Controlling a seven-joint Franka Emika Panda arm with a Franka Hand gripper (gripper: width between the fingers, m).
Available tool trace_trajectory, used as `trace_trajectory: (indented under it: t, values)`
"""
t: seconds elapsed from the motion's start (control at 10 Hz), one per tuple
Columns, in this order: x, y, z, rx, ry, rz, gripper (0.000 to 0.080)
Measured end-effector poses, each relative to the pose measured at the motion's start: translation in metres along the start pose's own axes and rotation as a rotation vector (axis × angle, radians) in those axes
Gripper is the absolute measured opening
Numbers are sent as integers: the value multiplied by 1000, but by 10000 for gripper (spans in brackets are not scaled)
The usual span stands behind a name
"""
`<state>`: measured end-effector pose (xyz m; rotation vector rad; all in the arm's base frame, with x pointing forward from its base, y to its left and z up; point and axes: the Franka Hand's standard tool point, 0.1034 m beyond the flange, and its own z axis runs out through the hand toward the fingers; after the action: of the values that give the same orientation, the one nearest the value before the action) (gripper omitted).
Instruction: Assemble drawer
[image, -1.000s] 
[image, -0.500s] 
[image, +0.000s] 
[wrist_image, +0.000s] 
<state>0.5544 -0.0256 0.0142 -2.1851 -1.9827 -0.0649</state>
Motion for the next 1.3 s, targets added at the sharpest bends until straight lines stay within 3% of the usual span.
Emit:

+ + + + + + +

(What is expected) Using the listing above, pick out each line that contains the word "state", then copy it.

(Task result)
`<state>`: measured end-effector pose (xyz m; rotation vector rad; all in the arm's base frame, with x pointing forward from its base, y to its left and z up; point and axes: the Franka Hand's standard tool point, 0.1034 m beyond the flange, and its own z axis runs out through the hand toward the fingers; after the action: of the values that give the same orientation, the one nearest the value before the action) (gripper omitted).
<state>0.5544 -0.0256 0.0142 -2.1851 -1.9827 -0.0649</state>

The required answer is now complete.